Bringing Home Knowledge

posted 23 March 2010
by Katie Chalmers-Brooks

Two University of Manitoba graduate students are part of an elite group from across Canada selected to receive the 2009 Canada Graduate Scholarships - Michael Smith Foreign Study Supplement.

Faculty of Graduate Studies students Laura Cobus (physics and astronomy) and Morgan Craig (mathematics) will each receive financial support from the Natural Sciences and Engineering Research Council of Canada (NSERC) to pursue research at institutions outside Canada, member of Parliament Royal Galipeau announced in Ottawa on Monday.

"This is an incredible opportunity for these graduate students. Not only will they be expanding their knowledge in their chosen research field, but developing exciting new international collaborations," said John (Jay) Doering, Dean of the Faculty of Graduate Studies.

Cobus is heading to Paris, France to do research at the Institut Langevin Ondes et Images at the École Supériere de Physique et Chimie Industrielles. The world-class institute was founded to further the study of waves for new applications and methods of imaging. Cobus' research involves using ultrasonic sound waves in a novel way to investigate the localization of these waves in three dimensions. The phenomenon of localization, where sound waves are 'trapped' in a material, is an area of wave theory that is not yet fully understood.

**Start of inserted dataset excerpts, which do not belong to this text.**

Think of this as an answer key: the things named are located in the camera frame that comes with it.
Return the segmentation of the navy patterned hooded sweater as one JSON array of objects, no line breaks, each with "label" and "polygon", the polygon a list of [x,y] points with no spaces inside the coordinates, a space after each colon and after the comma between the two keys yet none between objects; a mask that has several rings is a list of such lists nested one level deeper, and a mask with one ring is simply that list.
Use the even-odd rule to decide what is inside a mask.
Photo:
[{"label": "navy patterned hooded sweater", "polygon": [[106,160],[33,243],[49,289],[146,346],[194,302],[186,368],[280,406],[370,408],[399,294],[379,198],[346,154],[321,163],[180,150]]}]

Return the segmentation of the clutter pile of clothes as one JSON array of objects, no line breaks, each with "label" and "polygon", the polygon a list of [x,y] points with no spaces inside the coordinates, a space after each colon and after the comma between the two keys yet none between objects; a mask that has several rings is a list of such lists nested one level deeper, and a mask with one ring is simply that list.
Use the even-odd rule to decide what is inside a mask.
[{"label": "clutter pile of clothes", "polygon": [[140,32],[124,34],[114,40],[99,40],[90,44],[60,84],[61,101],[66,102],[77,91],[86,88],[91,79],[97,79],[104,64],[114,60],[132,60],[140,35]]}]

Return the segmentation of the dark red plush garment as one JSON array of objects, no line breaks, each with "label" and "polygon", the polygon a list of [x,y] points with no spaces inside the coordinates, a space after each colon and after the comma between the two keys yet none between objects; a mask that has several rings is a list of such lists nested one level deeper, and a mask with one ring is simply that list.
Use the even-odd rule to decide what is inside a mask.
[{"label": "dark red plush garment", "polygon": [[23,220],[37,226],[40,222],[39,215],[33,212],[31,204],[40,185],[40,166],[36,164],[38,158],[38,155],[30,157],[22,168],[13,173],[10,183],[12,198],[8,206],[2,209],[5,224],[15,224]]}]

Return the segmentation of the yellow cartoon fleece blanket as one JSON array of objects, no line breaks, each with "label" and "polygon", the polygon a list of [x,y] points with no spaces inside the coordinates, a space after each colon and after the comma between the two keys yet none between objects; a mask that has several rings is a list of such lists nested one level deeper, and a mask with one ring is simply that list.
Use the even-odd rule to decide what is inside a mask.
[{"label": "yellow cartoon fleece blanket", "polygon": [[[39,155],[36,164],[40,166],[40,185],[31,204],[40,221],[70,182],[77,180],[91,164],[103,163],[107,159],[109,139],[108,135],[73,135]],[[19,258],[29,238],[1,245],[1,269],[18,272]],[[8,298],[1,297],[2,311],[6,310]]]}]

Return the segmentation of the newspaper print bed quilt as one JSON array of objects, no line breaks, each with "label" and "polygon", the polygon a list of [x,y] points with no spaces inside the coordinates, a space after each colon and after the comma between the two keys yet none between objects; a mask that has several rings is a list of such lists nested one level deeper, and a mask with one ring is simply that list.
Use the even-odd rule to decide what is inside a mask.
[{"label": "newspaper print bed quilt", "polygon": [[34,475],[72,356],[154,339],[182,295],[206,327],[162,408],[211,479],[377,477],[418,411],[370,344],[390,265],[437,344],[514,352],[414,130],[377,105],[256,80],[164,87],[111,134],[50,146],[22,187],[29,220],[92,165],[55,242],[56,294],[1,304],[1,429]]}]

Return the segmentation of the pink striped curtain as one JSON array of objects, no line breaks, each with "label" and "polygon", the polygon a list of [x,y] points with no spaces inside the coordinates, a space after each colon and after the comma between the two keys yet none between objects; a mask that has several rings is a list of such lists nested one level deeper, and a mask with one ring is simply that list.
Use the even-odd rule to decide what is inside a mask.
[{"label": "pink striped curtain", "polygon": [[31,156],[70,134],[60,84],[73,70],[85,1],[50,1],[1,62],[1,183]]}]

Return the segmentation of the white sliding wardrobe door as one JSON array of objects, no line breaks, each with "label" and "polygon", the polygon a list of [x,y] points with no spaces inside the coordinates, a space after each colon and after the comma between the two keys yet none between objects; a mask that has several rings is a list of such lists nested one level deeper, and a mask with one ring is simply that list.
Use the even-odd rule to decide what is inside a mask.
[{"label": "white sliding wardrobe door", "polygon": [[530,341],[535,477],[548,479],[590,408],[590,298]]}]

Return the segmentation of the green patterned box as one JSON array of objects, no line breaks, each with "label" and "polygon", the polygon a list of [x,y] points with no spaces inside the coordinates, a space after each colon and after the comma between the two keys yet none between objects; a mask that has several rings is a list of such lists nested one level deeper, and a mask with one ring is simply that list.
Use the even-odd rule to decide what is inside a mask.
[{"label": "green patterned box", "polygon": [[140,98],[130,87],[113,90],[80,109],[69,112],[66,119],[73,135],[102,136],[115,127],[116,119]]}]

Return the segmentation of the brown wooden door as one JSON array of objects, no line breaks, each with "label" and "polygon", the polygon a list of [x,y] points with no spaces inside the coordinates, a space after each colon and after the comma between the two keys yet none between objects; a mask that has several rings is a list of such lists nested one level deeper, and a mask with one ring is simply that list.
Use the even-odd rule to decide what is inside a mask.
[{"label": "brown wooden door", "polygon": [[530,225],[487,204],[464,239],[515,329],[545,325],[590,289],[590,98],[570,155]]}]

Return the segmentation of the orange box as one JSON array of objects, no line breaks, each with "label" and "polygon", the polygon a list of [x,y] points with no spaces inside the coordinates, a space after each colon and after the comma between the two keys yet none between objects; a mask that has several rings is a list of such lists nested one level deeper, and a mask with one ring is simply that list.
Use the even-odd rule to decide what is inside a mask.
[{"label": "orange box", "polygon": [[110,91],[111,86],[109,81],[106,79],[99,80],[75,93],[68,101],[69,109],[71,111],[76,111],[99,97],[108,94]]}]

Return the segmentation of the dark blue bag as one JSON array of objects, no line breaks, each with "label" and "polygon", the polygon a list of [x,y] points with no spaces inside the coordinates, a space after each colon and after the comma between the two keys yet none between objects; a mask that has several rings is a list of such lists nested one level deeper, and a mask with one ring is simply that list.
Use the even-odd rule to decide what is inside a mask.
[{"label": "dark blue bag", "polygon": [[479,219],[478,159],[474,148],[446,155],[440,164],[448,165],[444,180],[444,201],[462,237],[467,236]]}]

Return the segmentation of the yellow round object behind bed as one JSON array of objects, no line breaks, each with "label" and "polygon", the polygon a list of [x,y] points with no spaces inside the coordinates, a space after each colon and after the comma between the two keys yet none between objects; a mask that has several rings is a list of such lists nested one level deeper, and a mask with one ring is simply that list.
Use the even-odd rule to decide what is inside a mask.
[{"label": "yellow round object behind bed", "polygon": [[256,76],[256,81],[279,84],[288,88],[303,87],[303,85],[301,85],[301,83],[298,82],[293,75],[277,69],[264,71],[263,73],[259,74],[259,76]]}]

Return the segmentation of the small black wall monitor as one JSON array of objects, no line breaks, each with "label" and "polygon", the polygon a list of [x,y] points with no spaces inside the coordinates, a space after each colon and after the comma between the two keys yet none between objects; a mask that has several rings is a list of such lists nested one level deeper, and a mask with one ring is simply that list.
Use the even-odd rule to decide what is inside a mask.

Craig will be in Germany doing research at the University of Ulm, along with the German Cancer Research Center in Heidelberg and the University of Aachen (the largest technology university in the country). Her research involves the construction of mathematical models of intermediate filament (IF) assembly. Intermediate filaments are one of three components in a cell's structure. They regulate the morphology and changes in the shape of cells, in addition to transmitting signals within the cell. A better understanding of IF assembly could help establish the link to certain diseases like Amyotrophic Lateral Sclerosis (ALS).

"I congratulate the recipients and wish them the best of luck in their research endeavours abroad," said Digvir Jayas, Vice-President (Research) and Distinguished Professor. "This will provide a tremendous educational experience."

The Michael Smith program helps high-calibre Canadian graduate students undertake short-term research studies outside Canada. The federal government invests $1.5 million per year to provide supplements for 250 students - valued at up to $6,000 each - to help them offset the cost (including travel, tuition and accommodation) of studying outside Canada for a three to six-month period.